The course asked us the following question: To what extent do you think Plurality’s depictions of the impact of surveillance technologies are relevant to social and educational practices today? I think they are extremely relevant as people are concerned about privacy and the amount of time they feel they are under surveillance.
This article on the BBC shows how concerned we are. There are generally two sides to this. The “if you haven’t got anything to hide what’s to worry about” brigade and the other side where individuals feel that we have the right to go about our daily lives without being watched. There are also concerns about what happens to all the information that is gathered. I am not sure where I stand. I sort of agree with both sides. I don’t want to see the levels of surveillance we see in Plurality but I also see the benefits of monitoring and surveillance (crime prevention, sense of security etc) However the important thing is to keep the debate alive as this will be the way that we prevent society from reaching the surveillance levels seen in Plurality. Human rights activists are sometimes seen in the UK as “whingers” with nothing better to do. But we always need both sides of an argument to be heard so that a balance is maintained.

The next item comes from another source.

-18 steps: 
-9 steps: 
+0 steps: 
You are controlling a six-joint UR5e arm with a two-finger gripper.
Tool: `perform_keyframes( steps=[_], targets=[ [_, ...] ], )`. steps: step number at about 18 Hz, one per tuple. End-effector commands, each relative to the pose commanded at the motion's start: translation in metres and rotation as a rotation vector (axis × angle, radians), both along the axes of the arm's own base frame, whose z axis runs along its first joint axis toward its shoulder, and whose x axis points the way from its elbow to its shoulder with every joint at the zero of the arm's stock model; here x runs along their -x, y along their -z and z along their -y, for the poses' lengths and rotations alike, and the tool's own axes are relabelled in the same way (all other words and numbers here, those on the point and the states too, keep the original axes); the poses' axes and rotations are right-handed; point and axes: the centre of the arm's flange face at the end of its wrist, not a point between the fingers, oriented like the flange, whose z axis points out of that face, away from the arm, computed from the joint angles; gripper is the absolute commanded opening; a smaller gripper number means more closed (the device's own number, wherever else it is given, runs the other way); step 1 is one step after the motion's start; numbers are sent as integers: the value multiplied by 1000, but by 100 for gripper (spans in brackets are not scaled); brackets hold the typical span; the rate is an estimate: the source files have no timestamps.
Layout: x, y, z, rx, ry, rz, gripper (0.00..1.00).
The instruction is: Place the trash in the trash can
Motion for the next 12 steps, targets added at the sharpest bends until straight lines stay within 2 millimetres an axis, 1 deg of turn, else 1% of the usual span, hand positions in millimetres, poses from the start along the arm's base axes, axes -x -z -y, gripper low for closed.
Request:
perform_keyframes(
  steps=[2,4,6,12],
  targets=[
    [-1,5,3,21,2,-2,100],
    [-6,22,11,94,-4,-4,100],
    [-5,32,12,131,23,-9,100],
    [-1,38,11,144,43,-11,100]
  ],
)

I was amazed when I recently joined the world of education and started working in an Academy. We have access to all sorts of data, attendance, rate of progress, current results etc. Education seems to have become very data focused. I can imagine one day having a central record on each of us which contains information on every aspect of our lives. Again, I sit on the fence on this. Like surveillance I don’t have a major problem with it in theory. My biggest concern with surveillance and monitoring is the intention behind it. If they are good then fine but if not………. This leads to other questions though. Who decides what the purpose of collation is and who decides what are good intentions and bad intentions.
Ultimately I think that society will deal with these issues as we as a society and technology evolve. Just as long as we can keeping talking, uncovering and debating.